**TASK ITEM**. All lines in the data that hold the word "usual" need copying.

**LISTED RECORDS**.

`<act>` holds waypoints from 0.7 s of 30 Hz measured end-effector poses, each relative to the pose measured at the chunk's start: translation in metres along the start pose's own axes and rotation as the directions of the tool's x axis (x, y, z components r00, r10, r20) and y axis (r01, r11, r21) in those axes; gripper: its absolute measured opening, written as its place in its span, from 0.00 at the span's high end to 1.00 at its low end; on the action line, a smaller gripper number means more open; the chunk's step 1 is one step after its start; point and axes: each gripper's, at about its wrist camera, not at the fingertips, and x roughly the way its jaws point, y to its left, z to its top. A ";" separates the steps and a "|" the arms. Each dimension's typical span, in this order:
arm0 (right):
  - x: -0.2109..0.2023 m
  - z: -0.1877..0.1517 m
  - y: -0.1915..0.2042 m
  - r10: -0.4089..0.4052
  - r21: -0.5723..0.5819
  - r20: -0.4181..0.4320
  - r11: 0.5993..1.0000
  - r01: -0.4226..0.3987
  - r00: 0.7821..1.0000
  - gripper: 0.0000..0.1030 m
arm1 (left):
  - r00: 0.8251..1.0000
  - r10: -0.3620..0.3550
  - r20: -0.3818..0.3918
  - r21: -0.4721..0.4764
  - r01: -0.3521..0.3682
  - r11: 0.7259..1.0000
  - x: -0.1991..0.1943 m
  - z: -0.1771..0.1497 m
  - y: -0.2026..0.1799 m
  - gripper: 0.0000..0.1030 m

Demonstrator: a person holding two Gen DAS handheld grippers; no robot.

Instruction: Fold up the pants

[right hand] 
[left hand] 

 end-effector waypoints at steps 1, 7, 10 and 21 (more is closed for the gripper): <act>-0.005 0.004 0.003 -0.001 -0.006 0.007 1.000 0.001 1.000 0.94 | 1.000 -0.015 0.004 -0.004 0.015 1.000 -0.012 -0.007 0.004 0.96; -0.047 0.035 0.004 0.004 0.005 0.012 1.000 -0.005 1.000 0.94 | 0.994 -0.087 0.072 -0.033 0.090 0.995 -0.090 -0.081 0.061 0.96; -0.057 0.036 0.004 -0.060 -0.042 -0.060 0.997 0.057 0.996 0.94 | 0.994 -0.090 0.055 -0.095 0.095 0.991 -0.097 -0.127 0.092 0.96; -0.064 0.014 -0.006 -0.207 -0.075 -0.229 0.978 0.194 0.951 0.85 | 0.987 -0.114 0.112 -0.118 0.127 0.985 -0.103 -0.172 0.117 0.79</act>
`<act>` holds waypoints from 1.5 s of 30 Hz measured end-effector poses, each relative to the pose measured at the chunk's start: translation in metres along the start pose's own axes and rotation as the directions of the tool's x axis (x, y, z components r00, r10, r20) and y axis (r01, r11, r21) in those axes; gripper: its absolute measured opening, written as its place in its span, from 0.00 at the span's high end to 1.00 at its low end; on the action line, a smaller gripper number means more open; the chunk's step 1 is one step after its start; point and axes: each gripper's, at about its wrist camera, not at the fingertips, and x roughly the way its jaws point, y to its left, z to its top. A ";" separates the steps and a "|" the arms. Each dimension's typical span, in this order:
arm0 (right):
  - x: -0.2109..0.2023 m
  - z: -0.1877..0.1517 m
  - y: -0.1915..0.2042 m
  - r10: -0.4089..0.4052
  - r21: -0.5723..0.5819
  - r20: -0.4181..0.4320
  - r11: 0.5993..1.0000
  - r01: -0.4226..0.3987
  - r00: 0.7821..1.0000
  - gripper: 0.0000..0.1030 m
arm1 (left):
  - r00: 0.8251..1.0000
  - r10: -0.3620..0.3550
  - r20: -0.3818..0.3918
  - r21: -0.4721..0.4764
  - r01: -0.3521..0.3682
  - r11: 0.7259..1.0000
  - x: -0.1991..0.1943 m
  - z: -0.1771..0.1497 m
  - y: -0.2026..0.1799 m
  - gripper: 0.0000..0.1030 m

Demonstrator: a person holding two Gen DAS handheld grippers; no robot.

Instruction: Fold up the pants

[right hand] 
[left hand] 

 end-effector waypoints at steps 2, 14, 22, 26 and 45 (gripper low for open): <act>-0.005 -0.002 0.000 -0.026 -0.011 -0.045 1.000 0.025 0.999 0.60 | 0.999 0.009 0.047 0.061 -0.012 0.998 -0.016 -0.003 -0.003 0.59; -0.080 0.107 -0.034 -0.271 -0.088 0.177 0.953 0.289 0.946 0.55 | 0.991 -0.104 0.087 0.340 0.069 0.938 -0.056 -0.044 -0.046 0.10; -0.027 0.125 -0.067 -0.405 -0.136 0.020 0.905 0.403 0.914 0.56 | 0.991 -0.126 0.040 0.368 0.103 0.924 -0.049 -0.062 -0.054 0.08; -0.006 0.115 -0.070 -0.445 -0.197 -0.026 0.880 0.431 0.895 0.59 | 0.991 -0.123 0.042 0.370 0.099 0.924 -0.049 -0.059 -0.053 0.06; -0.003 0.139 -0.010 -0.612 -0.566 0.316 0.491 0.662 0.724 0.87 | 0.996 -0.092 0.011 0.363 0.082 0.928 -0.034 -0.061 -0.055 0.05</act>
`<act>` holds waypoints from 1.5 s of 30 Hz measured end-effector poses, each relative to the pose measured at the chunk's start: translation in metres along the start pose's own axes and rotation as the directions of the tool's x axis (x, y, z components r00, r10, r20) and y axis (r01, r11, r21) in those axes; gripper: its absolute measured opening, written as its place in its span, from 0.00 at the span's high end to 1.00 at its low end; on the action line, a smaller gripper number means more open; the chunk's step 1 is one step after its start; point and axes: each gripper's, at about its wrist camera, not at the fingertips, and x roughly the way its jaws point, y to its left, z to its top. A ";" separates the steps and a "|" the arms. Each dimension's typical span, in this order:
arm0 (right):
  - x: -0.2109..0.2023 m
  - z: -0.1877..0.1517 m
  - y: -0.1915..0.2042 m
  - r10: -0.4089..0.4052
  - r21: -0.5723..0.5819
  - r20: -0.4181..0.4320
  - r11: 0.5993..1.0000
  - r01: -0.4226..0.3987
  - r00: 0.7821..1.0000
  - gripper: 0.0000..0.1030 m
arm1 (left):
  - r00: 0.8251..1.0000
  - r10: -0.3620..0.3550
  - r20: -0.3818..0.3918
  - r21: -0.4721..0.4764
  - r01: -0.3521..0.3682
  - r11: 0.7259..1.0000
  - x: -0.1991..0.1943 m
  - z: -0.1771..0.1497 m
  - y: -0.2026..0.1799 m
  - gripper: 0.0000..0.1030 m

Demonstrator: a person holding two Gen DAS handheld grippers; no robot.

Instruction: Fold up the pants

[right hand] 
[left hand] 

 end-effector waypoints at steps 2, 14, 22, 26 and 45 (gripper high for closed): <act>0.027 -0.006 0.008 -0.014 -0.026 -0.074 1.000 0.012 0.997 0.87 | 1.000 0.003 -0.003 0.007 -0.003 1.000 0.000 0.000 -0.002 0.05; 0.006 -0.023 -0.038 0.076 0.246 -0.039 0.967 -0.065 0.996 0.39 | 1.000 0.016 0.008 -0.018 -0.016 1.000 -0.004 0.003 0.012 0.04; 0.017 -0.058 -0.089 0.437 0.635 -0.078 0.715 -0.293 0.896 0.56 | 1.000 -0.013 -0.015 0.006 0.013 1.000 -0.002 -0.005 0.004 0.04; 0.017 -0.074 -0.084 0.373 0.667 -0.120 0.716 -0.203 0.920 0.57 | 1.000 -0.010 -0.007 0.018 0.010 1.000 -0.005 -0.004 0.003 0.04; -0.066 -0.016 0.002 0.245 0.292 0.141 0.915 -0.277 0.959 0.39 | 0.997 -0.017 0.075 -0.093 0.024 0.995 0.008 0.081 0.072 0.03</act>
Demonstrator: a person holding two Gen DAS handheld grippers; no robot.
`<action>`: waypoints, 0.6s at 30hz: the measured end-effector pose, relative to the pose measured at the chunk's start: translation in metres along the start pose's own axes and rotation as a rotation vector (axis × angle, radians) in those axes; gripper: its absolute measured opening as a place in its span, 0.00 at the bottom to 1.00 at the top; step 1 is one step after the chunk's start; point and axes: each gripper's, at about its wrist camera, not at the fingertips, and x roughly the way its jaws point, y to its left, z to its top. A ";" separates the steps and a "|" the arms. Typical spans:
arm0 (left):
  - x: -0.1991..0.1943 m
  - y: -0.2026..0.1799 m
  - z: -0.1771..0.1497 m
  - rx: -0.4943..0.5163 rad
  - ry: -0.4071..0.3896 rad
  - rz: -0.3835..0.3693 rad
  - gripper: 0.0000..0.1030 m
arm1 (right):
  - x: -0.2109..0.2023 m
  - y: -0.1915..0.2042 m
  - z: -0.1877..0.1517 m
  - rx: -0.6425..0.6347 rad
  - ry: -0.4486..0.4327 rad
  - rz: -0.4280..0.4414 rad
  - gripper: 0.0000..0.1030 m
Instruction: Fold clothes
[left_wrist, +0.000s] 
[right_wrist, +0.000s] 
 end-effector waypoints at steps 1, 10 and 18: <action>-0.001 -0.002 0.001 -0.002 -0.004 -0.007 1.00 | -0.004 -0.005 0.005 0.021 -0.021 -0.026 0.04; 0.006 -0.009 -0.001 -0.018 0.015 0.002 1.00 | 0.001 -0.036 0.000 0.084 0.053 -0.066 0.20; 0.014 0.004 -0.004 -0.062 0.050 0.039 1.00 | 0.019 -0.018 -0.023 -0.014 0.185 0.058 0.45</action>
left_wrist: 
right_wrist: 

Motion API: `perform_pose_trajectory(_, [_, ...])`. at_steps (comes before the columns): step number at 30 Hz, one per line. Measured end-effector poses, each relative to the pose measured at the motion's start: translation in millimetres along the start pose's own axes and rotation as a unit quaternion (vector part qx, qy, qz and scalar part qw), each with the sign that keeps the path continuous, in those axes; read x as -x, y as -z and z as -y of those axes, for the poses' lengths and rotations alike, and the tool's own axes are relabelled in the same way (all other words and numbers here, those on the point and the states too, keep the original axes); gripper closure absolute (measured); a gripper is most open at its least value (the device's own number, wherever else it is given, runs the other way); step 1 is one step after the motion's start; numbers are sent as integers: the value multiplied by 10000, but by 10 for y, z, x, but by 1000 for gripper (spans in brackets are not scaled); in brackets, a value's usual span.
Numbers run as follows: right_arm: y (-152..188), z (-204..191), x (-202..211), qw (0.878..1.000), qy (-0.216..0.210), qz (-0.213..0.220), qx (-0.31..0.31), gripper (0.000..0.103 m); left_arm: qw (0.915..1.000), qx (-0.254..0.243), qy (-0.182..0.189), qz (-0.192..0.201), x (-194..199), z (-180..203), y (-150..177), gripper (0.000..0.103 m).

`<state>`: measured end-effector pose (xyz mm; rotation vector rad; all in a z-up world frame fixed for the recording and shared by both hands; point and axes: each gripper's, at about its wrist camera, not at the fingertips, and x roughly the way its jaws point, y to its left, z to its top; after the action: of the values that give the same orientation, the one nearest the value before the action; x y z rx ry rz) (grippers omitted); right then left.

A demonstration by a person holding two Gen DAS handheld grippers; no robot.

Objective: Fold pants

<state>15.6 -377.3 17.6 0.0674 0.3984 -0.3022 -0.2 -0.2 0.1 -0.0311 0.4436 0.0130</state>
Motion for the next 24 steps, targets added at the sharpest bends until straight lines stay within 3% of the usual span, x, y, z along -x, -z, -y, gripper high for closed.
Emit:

**ANSWER TO THE PROBLEM**.
Motion API: `perform_pose_trajectory(_, [_, ...])`. at_steps (comes before the columns): step number at 30 Hz, one per line. Measured end-effector poses, each relative to the pose measured at the motion's start: translation in millimetres along the start pose's own axes and rotation as a unit quaternion (vector part qx, qy, qz and scalar part qw), each with the sign that keeps the path continuous, in those axes; read x as -x, y as -z and z as -y of those axes, for the poses' lengths and rotations alike, and the tool's own axes are relabelled in the same way (all other words and numbers here, those on the point and the states too, keep the original axes); gripper closure absolute (measured); a gripper is most open at its least value (the device's own number, wherever else it is given, runs the other way); step 1 is one step after the motion's start; numbers are sent as integers: the value multiplied by 10000, but by 10 for y, z, x, but by 1000 for gripper (spans in brackets are not scaled); in brackets, a value's usual span.
Motion for the next 24 steps, targets added at the sharpest bends until straight lines stay within 3% of the usual span, x, y, z along -x, -z, -y, gripper high for closed.

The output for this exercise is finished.